Enquanto corporações escreveram as regras da OMC e do livre comércio, elas também subverteram as regras ambientais que deveriam reger suas atividades comerciais para garantir a sustentabilidade. Elas modificaram as leis da natureza, que deveriam regulá-las, para leis de comercialização e de comodificação dos recursos do planeta. Elas subverteram o Tratado do Clima (derivado da CQNUMC) e a Convenção sobre Diversidade Biológica (CDB).

Em vez dos poluidores pagarem e serem regulados nacional e internacionalmente, os maiores poluidores da atmosfera estão agora ditando as regras de como lidar com a mudança climática. A indústria da biotecnologia, que causou poluição genética ao liberar organismos geneticamente modificados na atmosfera, está ditando as regras de como lidar com a biodiversidade e com a biosegurança em âmbito governamental.
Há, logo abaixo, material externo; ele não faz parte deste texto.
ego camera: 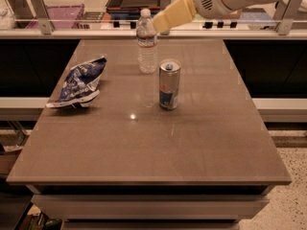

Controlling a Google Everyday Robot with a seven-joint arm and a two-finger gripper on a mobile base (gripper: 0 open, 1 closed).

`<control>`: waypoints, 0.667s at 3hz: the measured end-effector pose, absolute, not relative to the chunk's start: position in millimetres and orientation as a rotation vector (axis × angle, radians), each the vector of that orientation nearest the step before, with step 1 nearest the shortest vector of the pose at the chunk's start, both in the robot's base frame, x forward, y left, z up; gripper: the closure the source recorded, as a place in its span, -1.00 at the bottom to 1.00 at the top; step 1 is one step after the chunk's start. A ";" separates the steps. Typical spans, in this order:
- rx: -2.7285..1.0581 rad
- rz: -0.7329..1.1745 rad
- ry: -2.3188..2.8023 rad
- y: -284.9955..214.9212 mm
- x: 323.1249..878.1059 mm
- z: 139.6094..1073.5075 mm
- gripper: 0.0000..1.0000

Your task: Pick water bottle

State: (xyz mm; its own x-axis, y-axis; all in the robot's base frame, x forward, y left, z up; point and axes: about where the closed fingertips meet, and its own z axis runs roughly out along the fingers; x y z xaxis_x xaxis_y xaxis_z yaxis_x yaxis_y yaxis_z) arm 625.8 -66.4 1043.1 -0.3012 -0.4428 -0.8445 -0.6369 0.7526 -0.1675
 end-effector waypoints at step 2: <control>-0.832 0.342 1.897 -30.6 672.8 1036.8 -1.00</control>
Offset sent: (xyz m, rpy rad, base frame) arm 0.0785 0.0583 -0.0216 0.0911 0.0380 0.0955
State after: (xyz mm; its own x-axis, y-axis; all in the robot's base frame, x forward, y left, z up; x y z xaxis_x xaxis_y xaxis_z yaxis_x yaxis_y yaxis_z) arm 672.8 -30.6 1036.8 -0.2682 -0.3982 -0.8772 -0.6793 0.7238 -0.1209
A tentativa de introduzir a Autoridade Reguladora da Biotecnologia na Índia é um exemplo disso.

O objetivo original do Tratado do Clima era criar taxas de redução obrigatórias aos poluidores históricos que, na era pré-globalização, estavam concentrados no rico e industrializado Norte. O Tratado foi destruído em 2009, na Cúpula do Clima de Copenhague, com uma tentativa de substituí-lo com um acordo não obrigatório. O protocolo de Quioto, de 1997, introduziu o comércio de emissões que significava que o poluidor seria pago e não punido.

Os grandes poluidores foram pagos, primeiramente, ao terem a permissão privada sobre a atmosfera. Então, os poluidores foram pagos ao obterem lucro com o comércio de carbono. Os lucros aumentam e a emissão aumenta. O caos climático é pior hoje do que era em 1992. Os poluidores procuram novas formas de ganhar dinheiro e obter recursos. Agora, eles querem comodificar as funções ecológicas e os serviços que a natureza fornece. Este será o grande debate da Rio+20.

*Vandana Shiva é autora de inúmeros livros sobre questões ambientais e convidada de diversos documentários sobre o futuro dos recursos naturais no planeta, Vandana levanta a voz conta quem ameaça a sustentabilidade, infertiliza a terra e produz injustiça social. Ela dirige o Centro para a Ciência, Tecnologia e Política dos Recusos  Naturais Dehradun, na Índia, e está entre as principais especialistas internacionais em ecologia social. Vencedora do Right Livelihood Award (Prêmio Nobel Alternativo da Paz), concedido por suas ideias pioneiras sobre os custos sociais e ambientais do desenvolvimento, também faz parte do Top 100 mulheres ativistas, do jornal britânico The Guardian.

Seu trabalho em favor das sementes como patrimônio da humanidade, sua atuação em programas ambientais e, nos últimos anos, suas pesquisas sobre os direitos de propriedade coletivos, como alternativa para os sistemas de direitos de propriedade intelectual, fizeram de Vandana  Shiva um nome expressivo na defesa dos direitos humanos e ambientais na contemporaneidade.